Remix.run Logo
dist-epoch 2 hours ago

Do we really know that LEA is using the hardware memory address computation units? What if the CPU frontend just redirects it to the standard integer add units/execution ports? What if the hardware memory address units use those too?

It would be weird to have 2 sets of different adders.

adrian_b an hour ago | parent [-]

The modern Intel/AMD CPUs have distinct ALUs (arithmetic-logic units, where additions and other integer operations are done; usually between 4 ALUs and 8 ALUs in recent CPUs) and AGUs (address generation units, where the complex addressing modes used in load/store/LEA are computed; usually 3 to 5 AGUs in recent CPUs).

Modern CPUs can execute up to between 6 and 10 instructions within a clock cycle, and up to between 3 and 5 of those may be load and store instructions.

So they have a set of execution units that allow the concurrent execution of a typical mix of instructions. Because a large fraction of the instructions generate load or store micro-operations, there are dedicated units for address computation, to not interfere with other concurrent operations.

dist-epoch an hour ago | parent [-]

But can the frontend direct these computations based on what's available? If it sees 10 LEA instructions in a row, and it has 5 AGU units, can it dispatch 5 of those LEA instructions to other ALUs?

Or is it guaranteed that a LEA instruction will always execute on an AGU, and an ADD instruction always on an ALU?

adrian_b 34 minutes ago | parent [-]

This can vary from CPU model to CPU model.

No recent Intel/AMD CPU executes directly LEA or other instructions, they are decoded into 1 or more micro-operations.

The LEA instructions are typically decoded into either 1 or 2 micro-operations. The addressing modes that add 3 components are usually decoded into 2 micro-operations, like also the obsolete 16-bit addressing modes.

The AGUs probably have some special forwarding paths for the results towards the load/store units, which do not exist in ALUs.

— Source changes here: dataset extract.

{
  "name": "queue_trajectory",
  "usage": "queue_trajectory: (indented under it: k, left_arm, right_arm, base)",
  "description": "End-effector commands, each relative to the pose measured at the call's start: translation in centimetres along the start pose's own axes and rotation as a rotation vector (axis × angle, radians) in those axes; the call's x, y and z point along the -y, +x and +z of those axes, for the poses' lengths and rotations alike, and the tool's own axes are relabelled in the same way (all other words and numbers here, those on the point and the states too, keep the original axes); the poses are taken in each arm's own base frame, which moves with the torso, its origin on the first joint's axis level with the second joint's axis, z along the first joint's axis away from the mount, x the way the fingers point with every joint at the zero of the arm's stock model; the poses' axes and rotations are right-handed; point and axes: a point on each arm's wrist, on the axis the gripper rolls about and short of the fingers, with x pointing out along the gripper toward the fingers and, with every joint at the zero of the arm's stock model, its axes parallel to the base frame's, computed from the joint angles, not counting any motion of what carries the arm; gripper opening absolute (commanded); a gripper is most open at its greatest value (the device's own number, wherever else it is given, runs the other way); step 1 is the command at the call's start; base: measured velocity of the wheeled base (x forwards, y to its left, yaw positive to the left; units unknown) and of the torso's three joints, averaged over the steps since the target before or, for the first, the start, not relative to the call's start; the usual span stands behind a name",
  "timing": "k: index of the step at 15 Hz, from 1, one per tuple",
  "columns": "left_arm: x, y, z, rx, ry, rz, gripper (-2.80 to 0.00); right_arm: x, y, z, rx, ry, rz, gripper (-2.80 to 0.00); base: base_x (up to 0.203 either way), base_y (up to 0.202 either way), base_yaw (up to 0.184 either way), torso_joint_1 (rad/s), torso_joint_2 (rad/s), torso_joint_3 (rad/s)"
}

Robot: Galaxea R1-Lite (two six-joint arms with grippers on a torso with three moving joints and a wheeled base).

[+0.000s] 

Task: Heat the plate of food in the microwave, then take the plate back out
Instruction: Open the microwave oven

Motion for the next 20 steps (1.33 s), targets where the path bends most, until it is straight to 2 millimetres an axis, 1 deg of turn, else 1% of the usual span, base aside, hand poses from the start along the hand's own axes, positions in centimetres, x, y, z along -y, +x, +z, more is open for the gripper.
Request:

So it is likely that 1 of the up to 2 LEA micro-operations are executed only in AGUs. On the other hand, when there are 2 micro-operations it is likely that 1 of them can be executed in any ALU. It is also possible for the micro-operations generated by a LEA to be different from those of actual load/store instructions, so that they may also be executed in ALUs. This is decided by the CPU designer and it would not be surprising if LEAs are processed differently in various CPU models.